Supplied data |

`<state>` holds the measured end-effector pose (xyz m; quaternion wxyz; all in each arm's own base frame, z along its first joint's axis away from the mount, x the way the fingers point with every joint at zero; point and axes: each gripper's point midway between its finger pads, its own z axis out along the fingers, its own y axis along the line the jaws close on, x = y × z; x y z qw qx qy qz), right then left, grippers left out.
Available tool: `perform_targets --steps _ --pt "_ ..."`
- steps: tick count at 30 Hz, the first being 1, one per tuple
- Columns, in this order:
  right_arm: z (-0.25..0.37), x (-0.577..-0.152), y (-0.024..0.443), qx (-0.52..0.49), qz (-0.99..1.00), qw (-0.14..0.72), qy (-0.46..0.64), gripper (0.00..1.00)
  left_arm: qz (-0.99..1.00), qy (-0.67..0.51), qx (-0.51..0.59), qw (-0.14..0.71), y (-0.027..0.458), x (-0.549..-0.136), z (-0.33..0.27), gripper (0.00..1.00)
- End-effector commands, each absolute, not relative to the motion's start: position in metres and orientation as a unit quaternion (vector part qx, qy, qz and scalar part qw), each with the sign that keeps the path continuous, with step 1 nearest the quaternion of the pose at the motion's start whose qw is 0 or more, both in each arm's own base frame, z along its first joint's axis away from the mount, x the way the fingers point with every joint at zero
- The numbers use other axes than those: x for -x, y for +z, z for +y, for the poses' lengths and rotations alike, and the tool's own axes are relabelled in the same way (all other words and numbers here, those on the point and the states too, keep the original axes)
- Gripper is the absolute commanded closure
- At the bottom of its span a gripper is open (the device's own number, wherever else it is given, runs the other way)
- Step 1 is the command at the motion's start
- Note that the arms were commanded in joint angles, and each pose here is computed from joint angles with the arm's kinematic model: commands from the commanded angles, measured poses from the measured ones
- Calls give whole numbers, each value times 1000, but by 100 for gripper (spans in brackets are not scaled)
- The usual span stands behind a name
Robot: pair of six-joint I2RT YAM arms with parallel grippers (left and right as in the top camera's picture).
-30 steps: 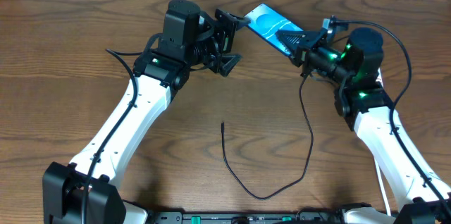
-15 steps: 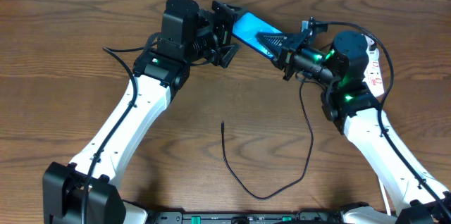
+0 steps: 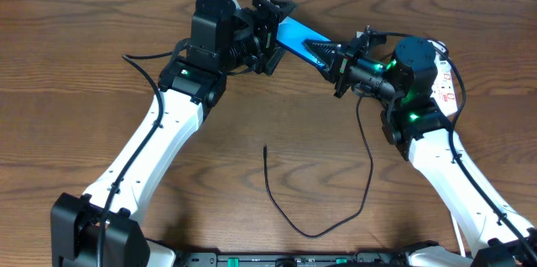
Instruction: Plug charger to phone and switch on socket
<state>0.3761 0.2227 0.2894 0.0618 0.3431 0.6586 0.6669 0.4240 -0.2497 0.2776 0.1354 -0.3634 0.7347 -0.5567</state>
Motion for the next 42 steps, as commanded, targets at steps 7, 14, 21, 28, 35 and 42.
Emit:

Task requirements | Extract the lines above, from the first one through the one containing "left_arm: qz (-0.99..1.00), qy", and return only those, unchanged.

Completed exercise |
`<state>` holds the measured end-effector pose (xyz m; quaternion wxyz; all in each arm's own base frame, z along its first joint's axis away from the mount, x the way the fingers point with every joint at zero; point and axes: each gripper's point midway between its finger pads, its own z axis out along the fingers, its own y axis along the line the jaws close on, x = y × z; x y z qw qx qy qz), right then left, grippers left out.
Available tool: `perform_targets --steps _ --pt "_ ..."`
- steps: tick count at 30 Hz, the first being 1, one per tuple
- Columns, in this order:
  right_arm: z (-0.25..0.37), x (-0.577..-0.152), y (-0.024..0.443), qx (-0.52..0.49), qz (-0.99..1.00), qw (-0.14..0.72), qy (-0.46..0.64), gripper (0.00..1.00)
  left_arm: qz (-0.99..1.00), qy (-0.67..0.51), qx (-0.51..0.59), qw (-0.14..0.71), y (-0.027..0.458), x (-0.549..-0.136), z (-0.33..0.27), gripper (0.00..1.00)

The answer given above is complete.